The GA count (that's the "weeks" count) is done this way because, medically, the pregnancy time period begins on the first day of the woman's last period.  Especially in the days before ultrasounds, the last period was the only signal a woman had regarding when to start counting pregnancy. A period and its blood is noticeable.  Ovulation comes later and is hidden and date unknown.  So they would begin the pregnancy count with the first day of bleeding of the woman's last period she had before getting pregnant (even though the doctor knew the woman was not pregnant then -- she was having a period!)  And they still use this kind of count today, and to match it with all the medical databases, they compute it from the size of the embryo by going back two weeks to count back to an average first day of last period.

All medical textbooks, computer-generated counts, and language used by doctors and nurses use that count, and the woman's due date reflects it.  Modern technology now could help to pinpoint the conception date more accurately, but the pregnancy time period in all medical counts is still done this way.  
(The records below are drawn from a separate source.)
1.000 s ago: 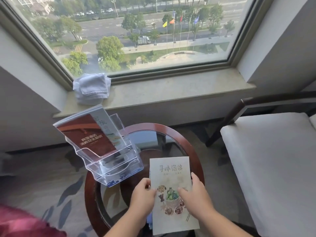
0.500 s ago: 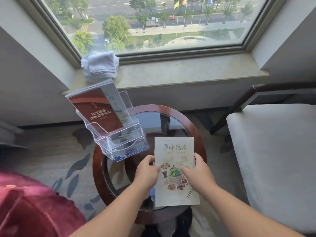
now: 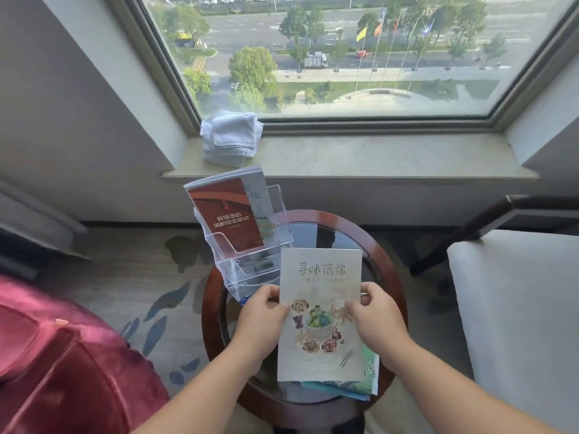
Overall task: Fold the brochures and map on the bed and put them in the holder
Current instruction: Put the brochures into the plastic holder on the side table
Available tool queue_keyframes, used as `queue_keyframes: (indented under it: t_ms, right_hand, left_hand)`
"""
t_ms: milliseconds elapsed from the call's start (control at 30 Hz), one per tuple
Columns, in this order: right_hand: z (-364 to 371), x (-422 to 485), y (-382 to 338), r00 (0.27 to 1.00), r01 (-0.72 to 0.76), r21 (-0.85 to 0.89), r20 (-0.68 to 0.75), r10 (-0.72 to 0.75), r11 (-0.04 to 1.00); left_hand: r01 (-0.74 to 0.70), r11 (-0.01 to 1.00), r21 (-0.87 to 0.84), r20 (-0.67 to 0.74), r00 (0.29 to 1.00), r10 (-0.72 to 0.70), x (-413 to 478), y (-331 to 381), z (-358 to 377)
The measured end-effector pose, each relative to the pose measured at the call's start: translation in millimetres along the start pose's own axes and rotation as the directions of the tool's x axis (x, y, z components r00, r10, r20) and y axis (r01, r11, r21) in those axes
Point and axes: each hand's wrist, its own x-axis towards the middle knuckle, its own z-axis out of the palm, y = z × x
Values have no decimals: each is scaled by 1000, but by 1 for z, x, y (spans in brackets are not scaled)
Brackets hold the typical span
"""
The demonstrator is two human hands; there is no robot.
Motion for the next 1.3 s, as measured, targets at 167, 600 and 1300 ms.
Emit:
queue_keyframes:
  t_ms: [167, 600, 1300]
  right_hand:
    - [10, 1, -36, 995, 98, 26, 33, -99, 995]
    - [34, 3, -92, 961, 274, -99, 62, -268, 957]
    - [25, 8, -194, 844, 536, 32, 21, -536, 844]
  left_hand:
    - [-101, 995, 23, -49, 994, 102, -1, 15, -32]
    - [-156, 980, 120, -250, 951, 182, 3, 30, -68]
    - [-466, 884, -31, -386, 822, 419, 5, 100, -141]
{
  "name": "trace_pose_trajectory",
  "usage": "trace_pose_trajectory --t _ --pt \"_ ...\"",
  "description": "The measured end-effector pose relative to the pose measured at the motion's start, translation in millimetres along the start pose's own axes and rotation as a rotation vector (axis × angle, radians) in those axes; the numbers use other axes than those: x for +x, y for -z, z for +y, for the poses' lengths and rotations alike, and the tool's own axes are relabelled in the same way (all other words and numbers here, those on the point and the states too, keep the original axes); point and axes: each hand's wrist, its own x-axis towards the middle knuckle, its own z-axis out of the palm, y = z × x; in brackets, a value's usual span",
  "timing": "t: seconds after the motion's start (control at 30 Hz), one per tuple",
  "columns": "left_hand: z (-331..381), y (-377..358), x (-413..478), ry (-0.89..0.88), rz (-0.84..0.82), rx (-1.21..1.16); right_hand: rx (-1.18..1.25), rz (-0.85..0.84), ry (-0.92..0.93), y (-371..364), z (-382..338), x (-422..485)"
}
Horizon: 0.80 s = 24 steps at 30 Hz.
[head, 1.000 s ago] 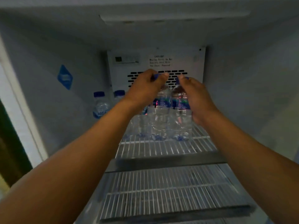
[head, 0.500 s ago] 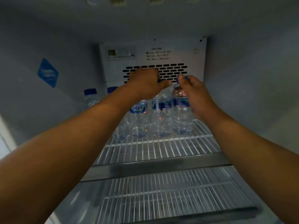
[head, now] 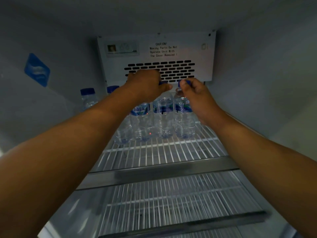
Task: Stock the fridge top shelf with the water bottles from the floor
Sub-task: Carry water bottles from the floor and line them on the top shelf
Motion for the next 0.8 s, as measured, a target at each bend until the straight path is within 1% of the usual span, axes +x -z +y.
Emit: trace_pose_trajectory --t 0.13,0.23,0.4,0.63,0.8 --pt "-3.7 3.6 0.0 -0.015 -0.056 0.002 0.002 0.004 -0.01 0.3 1.4 0.2" --pt "-3.8 7.7 0.6 -0.065 -0.118 -0.004 -0.012 -0.001 -0.022 -0.1 0.5 -0.1" --pt "-2.0 14.8 -2.3 -0.134 -0.198 -0.098 -0.02 0.013 -0.032 1.1 -2.4 -2.7" --pt "0.0 23.9 -9.2 -0.152 -0.242 -0.083 -0.005 0.006 -0.032 3.1 -4.3 -5.8" --pt "2.8 26.3 -9.3 -0.162 -0.257 -0.069 0.012 0.06 -0.061 3.0 -0.1 -3.0"
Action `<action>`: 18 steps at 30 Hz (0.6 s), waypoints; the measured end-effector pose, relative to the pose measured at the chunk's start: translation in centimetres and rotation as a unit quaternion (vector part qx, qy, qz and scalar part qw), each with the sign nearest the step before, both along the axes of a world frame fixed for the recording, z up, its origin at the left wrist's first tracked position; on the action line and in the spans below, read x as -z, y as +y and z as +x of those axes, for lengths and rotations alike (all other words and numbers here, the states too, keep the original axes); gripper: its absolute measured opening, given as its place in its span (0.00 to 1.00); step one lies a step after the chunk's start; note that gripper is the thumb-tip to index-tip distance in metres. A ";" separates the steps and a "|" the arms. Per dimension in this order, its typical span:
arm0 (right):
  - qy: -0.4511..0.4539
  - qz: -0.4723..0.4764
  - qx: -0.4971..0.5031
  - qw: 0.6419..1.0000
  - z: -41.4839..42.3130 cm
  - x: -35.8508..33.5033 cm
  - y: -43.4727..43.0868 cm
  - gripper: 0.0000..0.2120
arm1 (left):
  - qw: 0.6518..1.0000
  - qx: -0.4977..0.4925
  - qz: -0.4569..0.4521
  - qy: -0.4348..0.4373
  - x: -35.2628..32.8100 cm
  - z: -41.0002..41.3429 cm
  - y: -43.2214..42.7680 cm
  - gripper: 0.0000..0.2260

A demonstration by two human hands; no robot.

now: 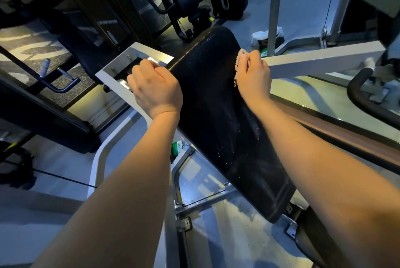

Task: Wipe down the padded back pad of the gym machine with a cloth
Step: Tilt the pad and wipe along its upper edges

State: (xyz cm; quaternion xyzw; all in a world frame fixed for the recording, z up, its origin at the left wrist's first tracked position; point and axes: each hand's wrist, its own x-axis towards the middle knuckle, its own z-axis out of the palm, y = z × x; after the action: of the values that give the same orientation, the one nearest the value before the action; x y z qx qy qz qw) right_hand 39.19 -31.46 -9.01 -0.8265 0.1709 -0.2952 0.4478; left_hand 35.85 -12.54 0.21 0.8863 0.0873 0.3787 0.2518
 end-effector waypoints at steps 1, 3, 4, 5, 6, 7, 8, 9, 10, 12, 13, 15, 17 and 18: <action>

That is why pregnancy, which takes 38 weeks from conception to full term, is still counted as being 40 weeks long.  They add a spare two weeks at the front, to be able to calibrate the count to  all populations of women. When a doctor the world over says "11 weeks pregnant," he means "9 weeks since the baby was conceived."

Surely you noticed that your due date didn't point to the wrong guy as dad? Why didn't you ask your doctor all of this? Not that it's a bad thing to know for certain by DNA test, but sometimes a doctor can explain the pregnancy count and ease the woman's misunderstanding.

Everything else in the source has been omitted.